Hans Harsdorfer came from the Nuremberg patrician family of the Harsdorfers, whose origins date back to 1377, when two brothers, Heinrich and Friedrich Harsdorfer, moved from their estates to Nuremberg, where they obtained citizenship and began doing business in mining and metallurgy. They thus became so-called armorial burghers, all the more notable for having brought their coat of arms with them to the city. This coat of arms, which depicts a silver tower on a three-peaked hill on a red field, was allegedly granted to them as early as 1203 by the Roman King Philip of Swabia, when the family ancestors distinguished themselves during Philip's campaign to Italy, where they captured a tower on a hilltop.

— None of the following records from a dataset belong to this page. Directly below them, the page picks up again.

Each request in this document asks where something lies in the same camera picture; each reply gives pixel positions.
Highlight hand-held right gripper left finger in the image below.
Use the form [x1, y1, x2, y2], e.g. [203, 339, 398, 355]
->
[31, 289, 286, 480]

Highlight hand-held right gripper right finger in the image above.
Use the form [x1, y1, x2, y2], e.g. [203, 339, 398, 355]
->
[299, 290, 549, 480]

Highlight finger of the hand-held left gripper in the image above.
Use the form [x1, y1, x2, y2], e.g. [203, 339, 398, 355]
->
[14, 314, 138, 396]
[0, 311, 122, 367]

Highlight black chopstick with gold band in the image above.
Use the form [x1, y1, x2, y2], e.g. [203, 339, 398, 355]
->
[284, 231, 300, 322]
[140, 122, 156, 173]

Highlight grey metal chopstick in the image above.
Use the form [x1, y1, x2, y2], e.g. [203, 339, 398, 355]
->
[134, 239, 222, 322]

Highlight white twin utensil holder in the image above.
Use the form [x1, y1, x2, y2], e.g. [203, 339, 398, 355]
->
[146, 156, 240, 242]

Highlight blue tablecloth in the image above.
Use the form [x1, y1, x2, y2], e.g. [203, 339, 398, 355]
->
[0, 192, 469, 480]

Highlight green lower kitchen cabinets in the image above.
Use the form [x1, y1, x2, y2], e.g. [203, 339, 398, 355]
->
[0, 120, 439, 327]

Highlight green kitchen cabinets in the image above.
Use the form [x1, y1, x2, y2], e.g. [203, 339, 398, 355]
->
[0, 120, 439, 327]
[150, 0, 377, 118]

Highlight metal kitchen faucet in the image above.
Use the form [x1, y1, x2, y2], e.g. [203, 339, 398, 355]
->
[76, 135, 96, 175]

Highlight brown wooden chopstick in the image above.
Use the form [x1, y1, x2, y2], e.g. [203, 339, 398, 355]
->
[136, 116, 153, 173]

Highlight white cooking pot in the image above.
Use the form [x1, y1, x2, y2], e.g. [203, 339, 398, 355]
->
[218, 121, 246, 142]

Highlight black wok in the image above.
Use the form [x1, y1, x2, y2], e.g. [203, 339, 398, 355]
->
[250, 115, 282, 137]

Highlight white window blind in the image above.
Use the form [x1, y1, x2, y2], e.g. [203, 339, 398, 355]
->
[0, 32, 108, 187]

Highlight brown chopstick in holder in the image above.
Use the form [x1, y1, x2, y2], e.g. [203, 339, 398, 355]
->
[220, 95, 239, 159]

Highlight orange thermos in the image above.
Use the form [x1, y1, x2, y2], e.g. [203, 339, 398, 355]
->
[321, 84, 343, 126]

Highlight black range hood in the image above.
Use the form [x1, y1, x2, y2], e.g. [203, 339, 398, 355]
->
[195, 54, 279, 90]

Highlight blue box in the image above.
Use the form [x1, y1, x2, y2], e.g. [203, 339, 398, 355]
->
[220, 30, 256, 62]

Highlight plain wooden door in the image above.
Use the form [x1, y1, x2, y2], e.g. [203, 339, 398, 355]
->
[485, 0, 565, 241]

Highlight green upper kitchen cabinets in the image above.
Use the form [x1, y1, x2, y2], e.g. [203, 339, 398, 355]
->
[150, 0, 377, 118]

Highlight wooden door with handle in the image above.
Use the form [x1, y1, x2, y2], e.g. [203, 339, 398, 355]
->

Hans's father, Anton Harsdorfer, married Barbara Fritz, a burgheress of Plzeň, with whom he had two children, Hans and Kateřina. Anton purchased the Malesice estate, which had been alienated from the Kladruby monastery during the Hussite Wars. Anton Harsdorfer died on 12 March 1462 and was buried in the Cathedral of St Bartholomew in Plzeň. Malesice was inherited by his two children, with Kateřina selling her share to her brother Hans on 30 March 1474 for 1,000 florins.

Coat of arms of the family according to J. A. Siebmacher (1605)
Coat of arms of the family according to J. A. Siebmacher (1605)
Portrait of Hans Harsdorfer, probably by Michael Wolgemut, 1484
Portrait of Hans Harsdorfer, probably by Michael Wolgemut, 1484

Hans Harsdorfer was born sometime between 1450 and 1460 either in Malesice or in Plzeň. As mentioned above, in 1474 he became the sole owner of Malesice, after which he also styled himself. On 11 September 1481 he married Margareta from the Nuremberg armorial patrician family of the Nützels. He was a mining and metallurgical entrepreneur of the family company, active since 1460. Initially, he only traded in ores imported from Bohemian mines. Diplomatic contacts with the Bohemian King Vladislaus II Jagiellon, following the revolts of the Kutná Hora miners and the uncovering of financial fraud at the mint in 1496, earned him the post of Supreme Mint Master as well as participation in the Prague Diet of 1497.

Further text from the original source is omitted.